Once the line containing "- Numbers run" is found in the material below, it and every line after it should be transcribed exactly, with pictures left out and nothing added.

** Opening DATA EXTRACT block **

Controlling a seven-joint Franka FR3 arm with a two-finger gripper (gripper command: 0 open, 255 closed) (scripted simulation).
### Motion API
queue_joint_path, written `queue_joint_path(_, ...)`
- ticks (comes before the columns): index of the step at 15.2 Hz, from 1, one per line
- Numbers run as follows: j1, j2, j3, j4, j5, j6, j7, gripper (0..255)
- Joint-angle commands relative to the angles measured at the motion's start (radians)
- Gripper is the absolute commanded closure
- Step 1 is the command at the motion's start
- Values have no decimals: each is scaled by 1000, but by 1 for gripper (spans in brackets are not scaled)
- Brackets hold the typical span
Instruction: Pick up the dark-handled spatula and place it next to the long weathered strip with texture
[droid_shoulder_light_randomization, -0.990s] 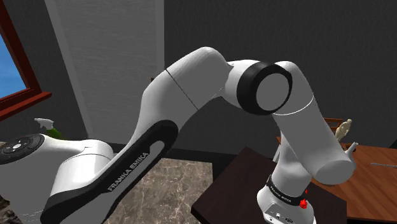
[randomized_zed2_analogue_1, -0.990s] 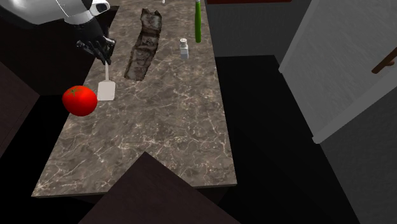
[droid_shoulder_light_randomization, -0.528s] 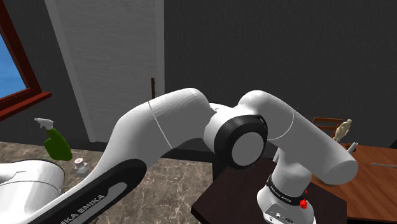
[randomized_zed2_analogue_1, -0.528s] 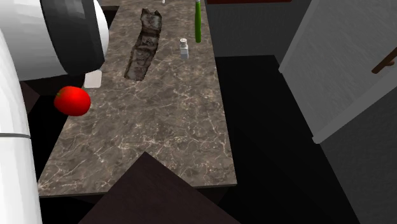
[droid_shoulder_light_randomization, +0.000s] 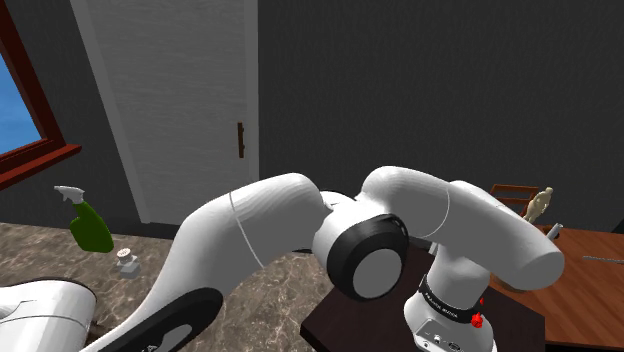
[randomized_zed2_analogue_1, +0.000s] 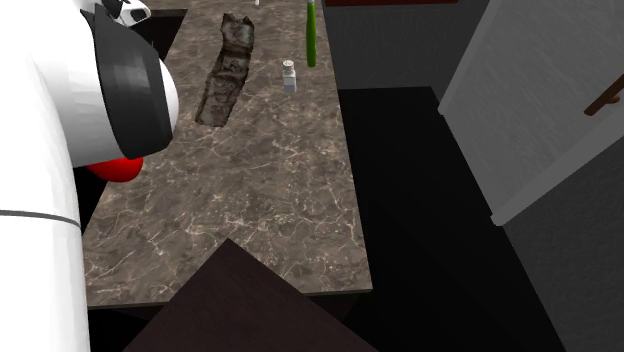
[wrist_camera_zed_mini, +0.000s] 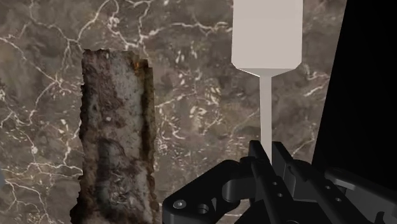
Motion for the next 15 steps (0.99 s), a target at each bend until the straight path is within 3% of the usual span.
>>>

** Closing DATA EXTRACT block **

RESPONSE TO THIS EXERCISE
- Numbers run as follows: j1, j2, j3, j4, j5, j6, j7, gripper (0..255)
- Joint-angle commands relative to the angles measured at the motion's start (radians)
- Gripper is the absolute commanded closure
- Step 1 is the command at the motion's start
- Values have no decimals: each is scaled by 1000, but by 1 for gripper (spans in brackets are not scaled)
- Brackets hold the typical span
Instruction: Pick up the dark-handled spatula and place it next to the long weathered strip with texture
[droid_shoulder_light_randomization, -0.990s] 
[randomized_zed2_analogue_1, -0.990s] 
[droid_shoulder_light_randomization, -0.528s] 
[randomized_zed2_analogue_1, -0.528s] 
[droid_shoulder_light_randomization, +0.000s] 
[randomized_zed2_analogue_1, +0.000s] 
[wrist_camera_zed_mini, +0.000s] 
Motion for the next 15 steps (0.99 s), a target at each bend until the straight path is within 3% of the usual span.
>>>

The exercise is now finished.